## Task details
Every line of the listing belongs in your answer exactly as written; the images do not.

......

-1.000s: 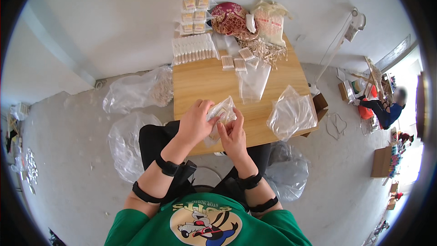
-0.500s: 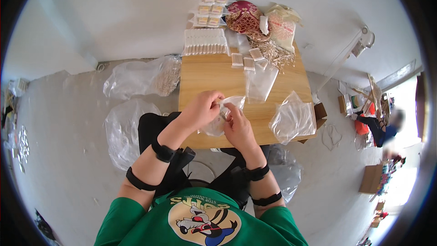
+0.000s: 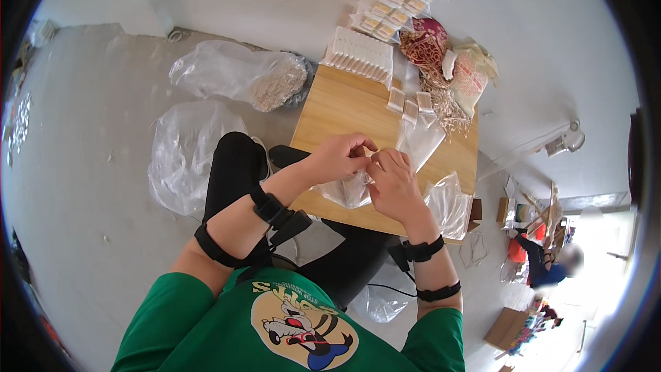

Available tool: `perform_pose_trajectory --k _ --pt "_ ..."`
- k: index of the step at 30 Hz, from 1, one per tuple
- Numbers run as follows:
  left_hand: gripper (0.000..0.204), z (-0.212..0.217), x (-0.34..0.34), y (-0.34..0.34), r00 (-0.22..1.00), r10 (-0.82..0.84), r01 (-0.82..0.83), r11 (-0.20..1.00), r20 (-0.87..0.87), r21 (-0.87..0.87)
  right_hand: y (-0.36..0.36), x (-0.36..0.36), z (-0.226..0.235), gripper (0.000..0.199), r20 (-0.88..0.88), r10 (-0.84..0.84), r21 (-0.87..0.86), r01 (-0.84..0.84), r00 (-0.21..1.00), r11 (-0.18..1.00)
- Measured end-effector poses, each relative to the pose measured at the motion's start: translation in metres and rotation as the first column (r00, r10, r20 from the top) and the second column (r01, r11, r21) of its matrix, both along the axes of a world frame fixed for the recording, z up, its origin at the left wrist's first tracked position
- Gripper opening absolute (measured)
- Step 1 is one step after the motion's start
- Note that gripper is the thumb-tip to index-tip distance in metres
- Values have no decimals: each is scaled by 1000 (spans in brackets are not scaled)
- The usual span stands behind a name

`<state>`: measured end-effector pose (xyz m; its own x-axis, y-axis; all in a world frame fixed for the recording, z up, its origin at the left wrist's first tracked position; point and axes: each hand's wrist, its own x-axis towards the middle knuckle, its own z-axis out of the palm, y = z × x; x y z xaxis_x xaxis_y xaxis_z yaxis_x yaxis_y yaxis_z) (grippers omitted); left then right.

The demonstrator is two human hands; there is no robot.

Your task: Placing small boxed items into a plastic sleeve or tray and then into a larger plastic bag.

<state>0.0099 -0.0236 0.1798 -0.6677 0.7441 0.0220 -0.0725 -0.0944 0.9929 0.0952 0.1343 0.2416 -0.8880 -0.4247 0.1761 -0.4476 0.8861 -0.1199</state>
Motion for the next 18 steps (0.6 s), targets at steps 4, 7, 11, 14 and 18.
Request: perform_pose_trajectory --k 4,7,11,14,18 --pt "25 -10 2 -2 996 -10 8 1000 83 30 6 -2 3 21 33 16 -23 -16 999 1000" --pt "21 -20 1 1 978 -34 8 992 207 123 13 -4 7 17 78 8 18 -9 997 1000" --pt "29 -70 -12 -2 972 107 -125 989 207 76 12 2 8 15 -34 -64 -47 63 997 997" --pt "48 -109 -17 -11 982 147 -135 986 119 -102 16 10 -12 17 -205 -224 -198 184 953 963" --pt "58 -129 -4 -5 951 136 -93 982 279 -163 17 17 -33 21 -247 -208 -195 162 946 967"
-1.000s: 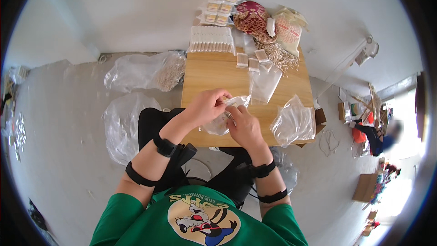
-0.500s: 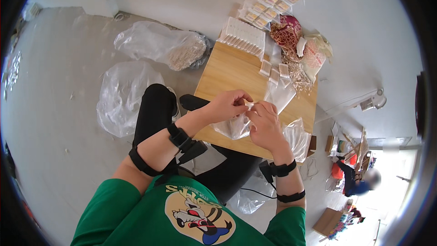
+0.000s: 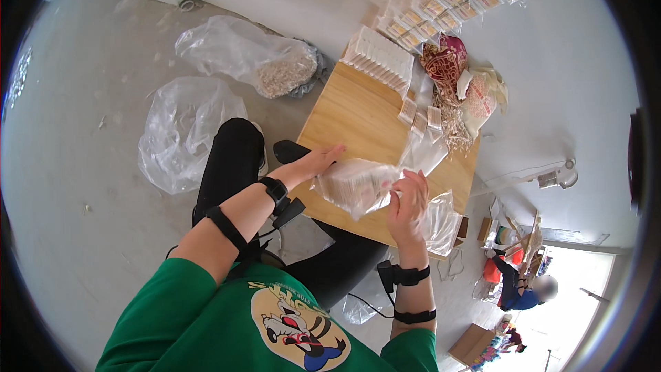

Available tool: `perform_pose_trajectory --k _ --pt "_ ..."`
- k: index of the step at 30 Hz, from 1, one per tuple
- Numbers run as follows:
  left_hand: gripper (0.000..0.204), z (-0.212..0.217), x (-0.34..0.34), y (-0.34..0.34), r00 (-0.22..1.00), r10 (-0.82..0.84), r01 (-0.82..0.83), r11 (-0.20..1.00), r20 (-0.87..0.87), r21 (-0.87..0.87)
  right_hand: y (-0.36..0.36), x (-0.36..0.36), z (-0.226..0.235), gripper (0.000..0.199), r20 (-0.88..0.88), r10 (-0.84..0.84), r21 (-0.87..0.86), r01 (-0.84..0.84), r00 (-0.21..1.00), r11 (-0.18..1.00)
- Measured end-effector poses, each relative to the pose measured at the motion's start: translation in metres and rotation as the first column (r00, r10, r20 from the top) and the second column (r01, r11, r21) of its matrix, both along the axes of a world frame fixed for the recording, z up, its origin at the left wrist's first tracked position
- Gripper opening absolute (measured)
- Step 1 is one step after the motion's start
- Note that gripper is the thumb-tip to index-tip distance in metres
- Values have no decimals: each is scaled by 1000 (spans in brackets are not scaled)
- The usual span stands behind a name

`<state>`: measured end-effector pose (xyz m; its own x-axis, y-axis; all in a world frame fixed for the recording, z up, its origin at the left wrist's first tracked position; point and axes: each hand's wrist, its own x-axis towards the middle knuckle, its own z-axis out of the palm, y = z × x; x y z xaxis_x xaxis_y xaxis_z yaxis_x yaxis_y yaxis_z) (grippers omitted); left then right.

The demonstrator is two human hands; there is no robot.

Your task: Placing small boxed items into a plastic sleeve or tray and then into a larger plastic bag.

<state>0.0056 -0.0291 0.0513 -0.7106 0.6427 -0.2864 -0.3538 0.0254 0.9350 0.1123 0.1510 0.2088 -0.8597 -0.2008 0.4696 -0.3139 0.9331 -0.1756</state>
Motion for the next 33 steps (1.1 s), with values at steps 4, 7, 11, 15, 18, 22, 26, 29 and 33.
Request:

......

## Answer below
-1.000s: 
-0.500s: 
+0.000s: 

Available tool: `perform_pose_trajectory --k _ --pt "_ ..."`
- k: index of the step at 30 Hz, from 1, one per tuple
- Numbers run as follows:
  left_hand: gripper (0.000..0.204), z (-0.212..0.217), x (-0.34..0.34), y (-0.34..0.34), r00 (-0.22..1.00), r10 (-0.82..0.84), r01 (-0.82..0.83), r11 (-0.20..1.00), r20 (-0.87..0.87), r21 (-0.87..0.87)
  right_hand: y (-0.36..0.36), x (-0.36..0.36), z (-0.226..0.235), gripper (0.000..0.199), r20 (-0.88..0.88), r10 (-0.84..0.84), r21 (-0.87..0.86), r01 (-0.84..0.84), r00 (-0.21..1.00), r11 (-0.18..1.00)
- Measured end-effector poses, each relative to the pose measured at the motion's start: translation in metres and rotation as the first column (r00, r10, r20 from the top) and the second column (r01, r11, r21) of its matrix, both along the axes of a world frame fixed for the recording, z up, its origin at the left wrist's first tracked position
- Gripper opening absolute (measured)
- Step 1 is one step after the motion's start
- Note that gripper is the thumb-tip to index-tip distance in metres
- Values have no decimals: each is scaled by 1000 (spans in brackets are not scaled)
- The usual span stands behind a name

`<state>`: measured end-effector pose (xyz m; its own x-axis, y-axis; all in a world frame fixed for the recording, z up, its origin at the left wrist's first tracked position; point and axes: each hand's wrist, its own x-axis towards the middle knuckle, its own z-axis out of the palm, y = z × x; x y z xaxis_x xaxis_y xaxis_z yaxis_x yaxis_y yaxis_z) (grippers omitted); left then right.

The demonstrator is two human hands; there is no robot.

Your task: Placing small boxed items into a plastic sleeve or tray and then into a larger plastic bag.

<state>0.0099 -0.0236 0.1798 -0.6677 0.7441 0.0220 -0.0725 -0.0944 0.9929 0.0952 0.1343 0.2416 -0.8880 -0.4247 0.1761 -0.4476 0.8861 -0.1199</state>
Motion for the next 18 steps (0.6 s), targets at steps 4, 7, 11, 14 and 18.
Request: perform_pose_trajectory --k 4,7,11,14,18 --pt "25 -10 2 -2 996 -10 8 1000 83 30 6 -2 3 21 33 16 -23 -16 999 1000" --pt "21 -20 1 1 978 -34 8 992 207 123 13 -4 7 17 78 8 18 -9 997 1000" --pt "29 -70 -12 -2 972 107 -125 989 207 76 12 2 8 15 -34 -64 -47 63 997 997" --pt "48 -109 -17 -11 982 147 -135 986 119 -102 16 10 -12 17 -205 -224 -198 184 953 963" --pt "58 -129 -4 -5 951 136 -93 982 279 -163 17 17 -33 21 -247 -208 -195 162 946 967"
-1.000s: 
-0.500s: 
+0.000s: 

Available tool: `perform_pose_trajectory --k _ --pt "_ ..."`
- k: index of the step at 30 Hz, from 1, one per tuple
- Numbers run as follows:
  left_hand: gripper (0.000..0.204), z (-0.212..0.217), x (-0.34..0.34), y (-0.34..0.34), r00 (-0.22..1.00), r10 (-0.82..0.84), r01 (-0.82..0.83), r11 (-0.20..1.00), r20 (-0.87..0.87), r21 (-0.87..0.87)
  right_hand: y (-0.36..0.36), x (-0.36..0.36), z (-0.226..0.235), gripper (0.000..0.199), r20 (-0.88..0.88), r10 (-0.84..0.84), r21 (-0.87..0.86), r01 (-0.84..0.84), r00 (-0.21..1.00), r11 (-0.18..1.00)
- Measured end-effector poses, each relative to the pose measured at the motion's start: translation in metres and rotation as the first column (r00, r10, r20 from the top) and the second column (r01, r11, r21) of its matrix, both along the axes of a world frame fixed for the recording, z up, its origin at the left wrist's first tracked position
- Gripper opening absolute (measured)
- Step 1 is one step after the motion's start
- Note that gripper is the thumb-tip to index-tip distance in metres
- Values have no decimals: each is scaled by 1000 (spans in brackets are not scaled)
- The usual span stands behind a name

`<state>`: measured end-effector pose (xyz m; its own x-axis, y-axis; all in a world frame fixed for the recording, z up, its origin at the left wrist's first tracked position; point and axes: each hand's wrist, its own x-axis towards the middle knuckle, its own z-axis out of the palm, y = z × x; x y z xaxis_x xaxis_y xaxis_z yaxis_x yaxis_y yaxis_z) (grippers omitted); left then right.

The demonstrator is two human hands; there is no robot.

Your task: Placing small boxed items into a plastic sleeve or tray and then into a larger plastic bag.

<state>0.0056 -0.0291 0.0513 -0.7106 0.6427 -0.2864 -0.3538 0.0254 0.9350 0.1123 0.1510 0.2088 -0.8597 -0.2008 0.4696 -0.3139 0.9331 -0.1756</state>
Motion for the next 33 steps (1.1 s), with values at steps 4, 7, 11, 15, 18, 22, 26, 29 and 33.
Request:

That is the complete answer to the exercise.